Cammy Ballantyne

Personal information
- Full name: Cameron F Ballantyne
- Date of birth: 22 April 2000 (age 26)
- Place of birth: Armadale, Scotland
- Position: Midfielder

Team information
- Current team: East Fife
- Number: 23

Youth career
- Hibernian
- ????–2015: Hearts
- 2015–2018: St Johnstone

Senior career*
- Years: Team / Apps / (Gls)
- 2018–2024: St Johnstone / 5 / (0)
- 2018–2019: → BSC Glasgow (loan)
- 2019–2020: → Montrose (loan) / 21 / (1)
- 2020–2021: → Montrose (loan) / 21 / (3)
- 2021–2022: → Montrose (loan) / 28 / (1)
- 2022–2023: → Montrose (loan) / 13 / (0)
- 2024: → Clyde (loan) / 14 / (1)
- 2024–2026: Linfield / 33 / (0)
- 2026–: East Fife / 1 / (0)

= Cammy Ballantyne (footballer, born 2000) =

Scottish footballer (born 2000)

Cammy Ballantyne (born 22 April 2000) is a Scottish professional footballer who plays as a midfielder for club East Fife.

==Club career==
Ballantyne started his career in the youth ranks of Hibs, Hearts and St Johnstone.
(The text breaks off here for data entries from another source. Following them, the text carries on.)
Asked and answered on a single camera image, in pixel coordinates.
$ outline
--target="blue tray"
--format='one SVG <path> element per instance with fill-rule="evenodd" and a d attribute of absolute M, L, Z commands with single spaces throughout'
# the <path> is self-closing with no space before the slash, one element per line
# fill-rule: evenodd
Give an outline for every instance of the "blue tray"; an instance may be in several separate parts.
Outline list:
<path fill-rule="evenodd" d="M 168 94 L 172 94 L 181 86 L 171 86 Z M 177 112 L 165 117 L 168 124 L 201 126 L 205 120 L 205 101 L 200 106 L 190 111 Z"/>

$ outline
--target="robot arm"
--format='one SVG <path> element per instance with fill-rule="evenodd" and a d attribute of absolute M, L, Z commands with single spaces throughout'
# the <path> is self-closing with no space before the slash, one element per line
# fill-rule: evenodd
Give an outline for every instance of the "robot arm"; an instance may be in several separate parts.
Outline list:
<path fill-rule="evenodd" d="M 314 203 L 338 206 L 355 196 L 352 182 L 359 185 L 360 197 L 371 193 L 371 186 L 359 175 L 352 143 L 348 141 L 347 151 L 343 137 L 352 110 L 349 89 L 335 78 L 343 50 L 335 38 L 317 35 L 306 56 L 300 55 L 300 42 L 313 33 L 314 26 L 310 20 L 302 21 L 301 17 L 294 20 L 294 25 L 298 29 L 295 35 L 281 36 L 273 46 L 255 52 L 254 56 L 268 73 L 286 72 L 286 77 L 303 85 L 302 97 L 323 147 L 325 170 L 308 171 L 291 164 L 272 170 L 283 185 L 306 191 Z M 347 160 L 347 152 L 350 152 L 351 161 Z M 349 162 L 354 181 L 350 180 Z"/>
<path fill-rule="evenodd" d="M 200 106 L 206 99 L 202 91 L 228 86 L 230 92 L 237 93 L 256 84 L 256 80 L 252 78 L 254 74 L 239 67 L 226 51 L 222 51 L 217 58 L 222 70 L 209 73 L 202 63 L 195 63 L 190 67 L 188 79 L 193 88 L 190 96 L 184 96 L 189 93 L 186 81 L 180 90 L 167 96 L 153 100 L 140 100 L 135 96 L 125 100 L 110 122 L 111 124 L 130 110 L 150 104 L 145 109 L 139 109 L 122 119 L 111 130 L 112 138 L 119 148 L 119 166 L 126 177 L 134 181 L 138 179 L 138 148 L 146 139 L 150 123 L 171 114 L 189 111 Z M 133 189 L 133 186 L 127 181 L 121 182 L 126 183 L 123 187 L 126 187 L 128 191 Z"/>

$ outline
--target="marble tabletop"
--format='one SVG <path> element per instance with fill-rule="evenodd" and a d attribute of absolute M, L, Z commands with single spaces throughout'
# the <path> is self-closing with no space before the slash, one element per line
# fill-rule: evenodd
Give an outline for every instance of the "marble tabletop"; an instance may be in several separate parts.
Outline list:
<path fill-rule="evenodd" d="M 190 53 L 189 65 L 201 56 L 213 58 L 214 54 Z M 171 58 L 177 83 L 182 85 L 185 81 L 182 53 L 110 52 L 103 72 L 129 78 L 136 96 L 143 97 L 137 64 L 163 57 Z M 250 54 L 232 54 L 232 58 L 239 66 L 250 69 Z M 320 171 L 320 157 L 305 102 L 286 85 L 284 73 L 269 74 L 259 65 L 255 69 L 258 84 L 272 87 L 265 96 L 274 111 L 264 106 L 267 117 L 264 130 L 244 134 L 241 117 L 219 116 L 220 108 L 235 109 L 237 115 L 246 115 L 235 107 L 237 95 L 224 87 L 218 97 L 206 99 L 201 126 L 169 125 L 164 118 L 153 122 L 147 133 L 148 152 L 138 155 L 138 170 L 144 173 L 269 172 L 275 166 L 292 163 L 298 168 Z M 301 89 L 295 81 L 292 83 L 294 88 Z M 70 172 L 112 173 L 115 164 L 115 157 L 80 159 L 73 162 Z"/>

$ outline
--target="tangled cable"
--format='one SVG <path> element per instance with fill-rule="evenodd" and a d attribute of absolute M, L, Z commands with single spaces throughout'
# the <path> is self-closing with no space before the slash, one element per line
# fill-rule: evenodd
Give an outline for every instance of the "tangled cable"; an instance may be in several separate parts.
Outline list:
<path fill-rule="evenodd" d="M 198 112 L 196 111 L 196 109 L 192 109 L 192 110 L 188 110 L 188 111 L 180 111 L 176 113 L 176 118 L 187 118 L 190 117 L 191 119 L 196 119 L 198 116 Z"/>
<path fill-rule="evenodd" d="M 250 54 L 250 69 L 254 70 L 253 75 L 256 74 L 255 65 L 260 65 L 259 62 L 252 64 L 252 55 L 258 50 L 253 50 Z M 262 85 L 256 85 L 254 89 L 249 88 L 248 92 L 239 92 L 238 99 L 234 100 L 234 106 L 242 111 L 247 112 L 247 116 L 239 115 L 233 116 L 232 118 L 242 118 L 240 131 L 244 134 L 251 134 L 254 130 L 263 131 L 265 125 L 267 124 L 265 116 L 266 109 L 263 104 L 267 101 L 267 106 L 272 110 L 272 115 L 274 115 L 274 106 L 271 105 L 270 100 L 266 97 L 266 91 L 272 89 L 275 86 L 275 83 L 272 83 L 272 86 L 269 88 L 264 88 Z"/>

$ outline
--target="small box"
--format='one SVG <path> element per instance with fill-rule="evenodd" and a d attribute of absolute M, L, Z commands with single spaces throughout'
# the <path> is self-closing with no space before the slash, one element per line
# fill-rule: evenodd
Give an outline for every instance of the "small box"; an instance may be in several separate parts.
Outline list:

He signed his first professional contract at McDiarmid Park in 2018. His time in Perth was largely spent out on loan elsewhere, which included four separate spells at Montrose.

He signed for Clyde on a short-term loan deal in February 2024.

In June 2024, Ballantyne signed for Linfield. After two seasons in Northern Ireland, Ballantyne returned to Scotland in 2026 to join Scottish League One club East Fife.